(Items listed in a dataset)
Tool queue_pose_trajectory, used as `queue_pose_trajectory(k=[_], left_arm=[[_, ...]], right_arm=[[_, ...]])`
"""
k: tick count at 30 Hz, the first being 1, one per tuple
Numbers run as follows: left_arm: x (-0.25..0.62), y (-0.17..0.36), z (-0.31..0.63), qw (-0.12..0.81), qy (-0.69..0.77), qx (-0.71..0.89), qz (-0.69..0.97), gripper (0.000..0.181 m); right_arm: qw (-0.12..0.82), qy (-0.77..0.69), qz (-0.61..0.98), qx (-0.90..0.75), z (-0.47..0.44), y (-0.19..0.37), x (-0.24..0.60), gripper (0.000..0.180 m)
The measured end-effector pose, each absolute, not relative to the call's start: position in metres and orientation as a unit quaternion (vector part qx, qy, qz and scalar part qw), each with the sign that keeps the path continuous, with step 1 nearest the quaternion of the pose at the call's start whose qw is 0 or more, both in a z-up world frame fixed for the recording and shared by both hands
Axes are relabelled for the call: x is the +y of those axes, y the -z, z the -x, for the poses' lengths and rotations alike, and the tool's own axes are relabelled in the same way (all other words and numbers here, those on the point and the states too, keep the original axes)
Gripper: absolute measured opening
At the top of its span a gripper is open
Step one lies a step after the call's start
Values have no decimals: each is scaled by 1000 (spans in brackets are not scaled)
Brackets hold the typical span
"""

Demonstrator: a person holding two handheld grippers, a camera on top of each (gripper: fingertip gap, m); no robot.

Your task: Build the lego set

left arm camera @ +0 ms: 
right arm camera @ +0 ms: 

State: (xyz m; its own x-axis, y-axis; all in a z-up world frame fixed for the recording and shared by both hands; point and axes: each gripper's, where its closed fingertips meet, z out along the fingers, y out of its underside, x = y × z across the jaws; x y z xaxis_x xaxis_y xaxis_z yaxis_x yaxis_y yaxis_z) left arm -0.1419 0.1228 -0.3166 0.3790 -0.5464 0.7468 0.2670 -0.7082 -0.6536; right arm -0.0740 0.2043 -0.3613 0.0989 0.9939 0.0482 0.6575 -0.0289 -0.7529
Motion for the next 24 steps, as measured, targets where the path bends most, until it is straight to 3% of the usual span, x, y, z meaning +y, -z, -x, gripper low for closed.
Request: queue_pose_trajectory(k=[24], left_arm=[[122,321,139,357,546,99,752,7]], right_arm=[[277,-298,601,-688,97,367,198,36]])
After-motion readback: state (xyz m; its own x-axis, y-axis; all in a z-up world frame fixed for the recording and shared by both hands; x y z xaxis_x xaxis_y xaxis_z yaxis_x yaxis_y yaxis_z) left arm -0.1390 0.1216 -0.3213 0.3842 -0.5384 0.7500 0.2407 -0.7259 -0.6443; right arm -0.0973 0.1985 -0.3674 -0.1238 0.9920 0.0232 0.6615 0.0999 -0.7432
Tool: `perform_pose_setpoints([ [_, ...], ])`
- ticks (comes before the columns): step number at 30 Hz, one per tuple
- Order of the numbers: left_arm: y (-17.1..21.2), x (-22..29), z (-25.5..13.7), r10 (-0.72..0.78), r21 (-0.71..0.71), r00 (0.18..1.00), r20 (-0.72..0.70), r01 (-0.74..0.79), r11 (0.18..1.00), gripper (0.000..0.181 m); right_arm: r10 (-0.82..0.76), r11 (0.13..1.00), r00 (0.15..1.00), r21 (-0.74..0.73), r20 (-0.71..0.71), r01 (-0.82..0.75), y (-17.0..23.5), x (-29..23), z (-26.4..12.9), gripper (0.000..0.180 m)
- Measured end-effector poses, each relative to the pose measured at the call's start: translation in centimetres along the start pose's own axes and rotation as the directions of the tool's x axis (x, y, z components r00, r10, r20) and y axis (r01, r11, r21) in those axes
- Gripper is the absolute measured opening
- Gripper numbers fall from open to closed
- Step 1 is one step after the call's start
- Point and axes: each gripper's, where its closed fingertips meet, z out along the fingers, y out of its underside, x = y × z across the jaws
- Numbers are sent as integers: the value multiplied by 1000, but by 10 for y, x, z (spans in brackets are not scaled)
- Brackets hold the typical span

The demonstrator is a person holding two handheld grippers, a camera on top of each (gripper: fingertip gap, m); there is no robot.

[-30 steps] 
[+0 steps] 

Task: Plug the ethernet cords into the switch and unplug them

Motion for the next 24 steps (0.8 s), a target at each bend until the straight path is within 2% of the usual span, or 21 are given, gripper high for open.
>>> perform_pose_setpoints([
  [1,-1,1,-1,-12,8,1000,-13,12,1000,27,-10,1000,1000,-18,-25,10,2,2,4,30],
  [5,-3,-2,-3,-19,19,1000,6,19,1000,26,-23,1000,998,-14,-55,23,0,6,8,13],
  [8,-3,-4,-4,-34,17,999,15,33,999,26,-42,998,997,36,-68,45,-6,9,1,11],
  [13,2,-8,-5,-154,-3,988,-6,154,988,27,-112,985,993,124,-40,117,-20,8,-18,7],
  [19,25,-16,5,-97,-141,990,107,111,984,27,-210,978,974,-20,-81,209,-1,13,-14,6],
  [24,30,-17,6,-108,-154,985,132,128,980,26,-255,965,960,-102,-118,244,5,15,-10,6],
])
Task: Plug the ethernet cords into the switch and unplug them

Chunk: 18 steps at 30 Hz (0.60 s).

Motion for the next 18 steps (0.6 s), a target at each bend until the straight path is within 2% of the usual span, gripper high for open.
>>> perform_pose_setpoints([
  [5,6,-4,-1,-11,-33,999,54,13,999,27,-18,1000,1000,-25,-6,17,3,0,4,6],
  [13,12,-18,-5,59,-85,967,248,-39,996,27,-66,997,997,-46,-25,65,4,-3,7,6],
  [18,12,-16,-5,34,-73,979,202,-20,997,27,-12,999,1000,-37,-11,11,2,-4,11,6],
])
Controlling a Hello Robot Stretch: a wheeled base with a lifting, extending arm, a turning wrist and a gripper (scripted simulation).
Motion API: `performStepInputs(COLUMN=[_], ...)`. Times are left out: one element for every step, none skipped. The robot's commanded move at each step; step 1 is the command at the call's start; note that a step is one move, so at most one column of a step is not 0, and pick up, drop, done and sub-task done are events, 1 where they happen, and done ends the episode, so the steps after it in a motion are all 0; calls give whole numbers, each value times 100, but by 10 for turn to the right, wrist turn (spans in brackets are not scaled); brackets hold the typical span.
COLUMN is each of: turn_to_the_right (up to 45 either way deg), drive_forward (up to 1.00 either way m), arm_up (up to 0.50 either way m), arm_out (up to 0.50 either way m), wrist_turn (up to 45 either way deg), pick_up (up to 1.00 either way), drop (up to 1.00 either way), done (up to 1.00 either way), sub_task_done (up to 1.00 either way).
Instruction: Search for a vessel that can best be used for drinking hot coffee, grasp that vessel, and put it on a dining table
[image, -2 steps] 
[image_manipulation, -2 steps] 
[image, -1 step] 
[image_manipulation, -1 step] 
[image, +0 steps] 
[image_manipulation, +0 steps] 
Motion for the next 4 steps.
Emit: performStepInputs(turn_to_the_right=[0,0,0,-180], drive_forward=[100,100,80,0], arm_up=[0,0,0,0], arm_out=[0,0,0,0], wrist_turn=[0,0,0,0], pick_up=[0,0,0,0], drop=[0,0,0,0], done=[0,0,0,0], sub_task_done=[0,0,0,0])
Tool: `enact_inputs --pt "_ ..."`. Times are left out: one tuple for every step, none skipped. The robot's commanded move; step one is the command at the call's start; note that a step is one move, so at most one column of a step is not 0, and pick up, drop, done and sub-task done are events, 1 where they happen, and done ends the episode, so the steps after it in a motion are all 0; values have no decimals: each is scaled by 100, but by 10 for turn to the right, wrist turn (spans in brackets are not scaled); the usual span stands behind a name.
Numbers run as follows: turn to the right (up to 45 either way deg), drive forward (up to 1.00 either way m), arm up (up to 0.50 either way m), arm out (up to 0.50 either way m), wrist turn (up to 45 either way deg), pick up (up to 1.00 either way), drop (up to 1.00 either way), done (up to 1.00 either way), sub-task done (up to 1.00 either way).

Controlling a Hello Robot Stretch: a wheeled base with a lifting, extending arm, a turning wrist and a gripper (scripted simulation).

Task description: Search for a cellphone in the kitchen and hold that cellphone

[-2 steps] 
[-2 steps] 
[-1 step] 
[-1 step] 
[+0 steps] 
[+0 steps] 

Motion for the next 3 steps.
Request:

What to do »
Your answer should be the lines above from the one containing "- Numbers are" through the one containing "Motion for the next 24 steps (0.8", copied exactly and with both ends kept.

Task result »
- Numbers are sent as integers: the value multiplied by 1000, but by 10 for y, x, z (spans in brackets are not scaled)
- Brackets hold the typical span

The demonstrator is a person holding two handheld grippers, a camera on top of each (gripper: fingertip gap, m); there is no robot.

[-30 steps] 
[+0 steps] 

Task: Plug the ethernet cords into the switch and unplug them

Motion for the next 24 steps (0.8 s), a target at each bend until the straight path is within 2% of the usual span, or 21 are given, gripper high for open.

This output is now finished.